The Police Department didn’t forgive me, but Kate did. I don’t know about Bill, my thirteen-year-old son. I know he understands what happened, I do know that much, but what he thinks about it all I cannot guess. What happens in the interior of a child’s mind is forever locked away from the comprehension of adults. As to my forgiving myself for my multiple betrayals, I don’t believe I ever will. I have adjusted to the thought of living with myself, a state of truce exists, but its permanence is still open to doubt.
Aside from its other consequences, my unmasking immobilized me. I could not think, could not work, could not plan for the future. In the six months since the crash we had lived on a combination of savings and Kate’s part-time work at the five-and-dime.
Only now, half a year later, had I begun to do anything, and what I had begun was my construction of a wall.
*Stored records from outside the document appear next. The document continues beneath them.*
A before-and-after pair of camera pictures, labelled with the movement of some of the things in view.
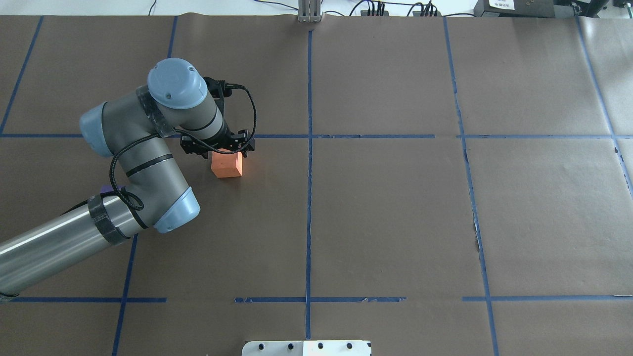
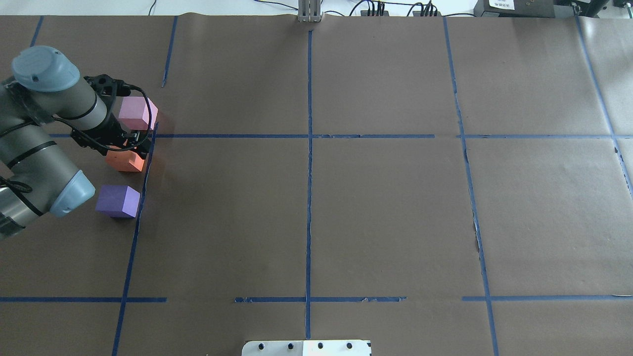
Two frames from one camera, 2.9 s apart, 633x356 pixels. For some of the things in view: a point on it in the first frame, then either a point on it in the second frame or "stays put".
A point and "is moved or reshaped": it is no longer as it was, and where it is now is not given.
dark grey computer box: (521, 8) stays put
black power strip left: (374, 13) stays put
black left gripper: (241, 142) to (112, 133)
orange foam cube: (226, 165) is moved or reshaped
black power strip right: (426, 13) stays put
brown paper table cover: (439, 186) stays put
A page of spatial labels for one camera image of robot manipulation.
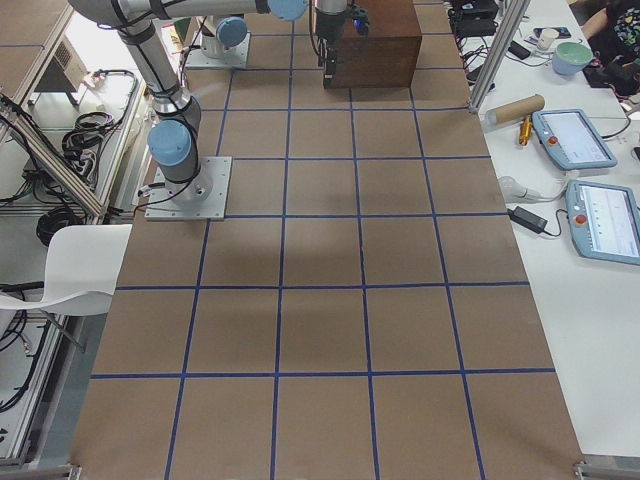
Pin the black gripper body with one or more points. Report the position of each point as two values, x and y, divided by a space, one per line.
327 29

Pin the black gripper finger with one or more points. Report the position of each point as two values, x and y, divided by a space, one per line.
329 65

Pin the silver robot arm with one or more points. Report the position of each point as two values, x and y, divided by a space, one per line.
133 20
222 33

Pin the dark wooden drawer cabinet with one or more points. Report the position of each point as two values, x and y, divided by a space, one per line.
386 56

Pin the black phone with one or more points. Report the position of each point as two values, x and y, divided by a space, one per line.
519 51

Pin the cardboard tube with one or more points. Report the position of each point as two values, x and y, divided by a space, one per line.
514 110

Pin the yellow utility knife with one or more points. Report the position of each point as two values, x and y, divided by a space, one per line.
525 131

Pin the white paper cup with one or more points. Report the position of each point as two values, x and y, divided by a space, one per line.
546 38

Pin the white light bulb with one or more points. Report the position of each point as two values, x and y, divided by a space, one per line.
511 189

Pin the green bowl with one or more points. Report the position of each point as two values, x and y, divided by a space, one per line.
569 58

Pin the black power adapter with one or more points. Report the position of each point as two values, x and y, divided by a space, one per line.
527 219

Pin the far teach pendant tablet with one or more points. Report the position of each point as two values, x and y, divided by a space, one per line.
571 140

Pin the teach pendant tablet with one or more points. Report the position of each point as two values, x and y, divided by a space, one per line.
603 221
571 140

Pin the near teach pendant tablet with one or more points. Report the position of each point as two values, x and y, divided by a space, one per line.
603 221

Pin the white chair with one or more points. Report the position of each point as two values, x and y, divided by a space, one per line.
82 267

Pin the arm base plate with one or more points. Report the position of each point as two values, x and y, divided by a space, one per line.
205 198
232 59

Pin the aluminium frame post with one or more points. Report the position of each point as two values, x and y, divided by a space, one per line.
511 20
And—perhaps—something else. With hope that he was bringing me something I could do—and with fear that he was bringing me something I couldn’t refuse—I sat in my living room and listened to what little Wickler had to say to me. And then I agreed to go with him and have a conversation with his master, Ernie Rembek. I left a note for Bill, who would be coming home from school soon, and Wickler and I went away.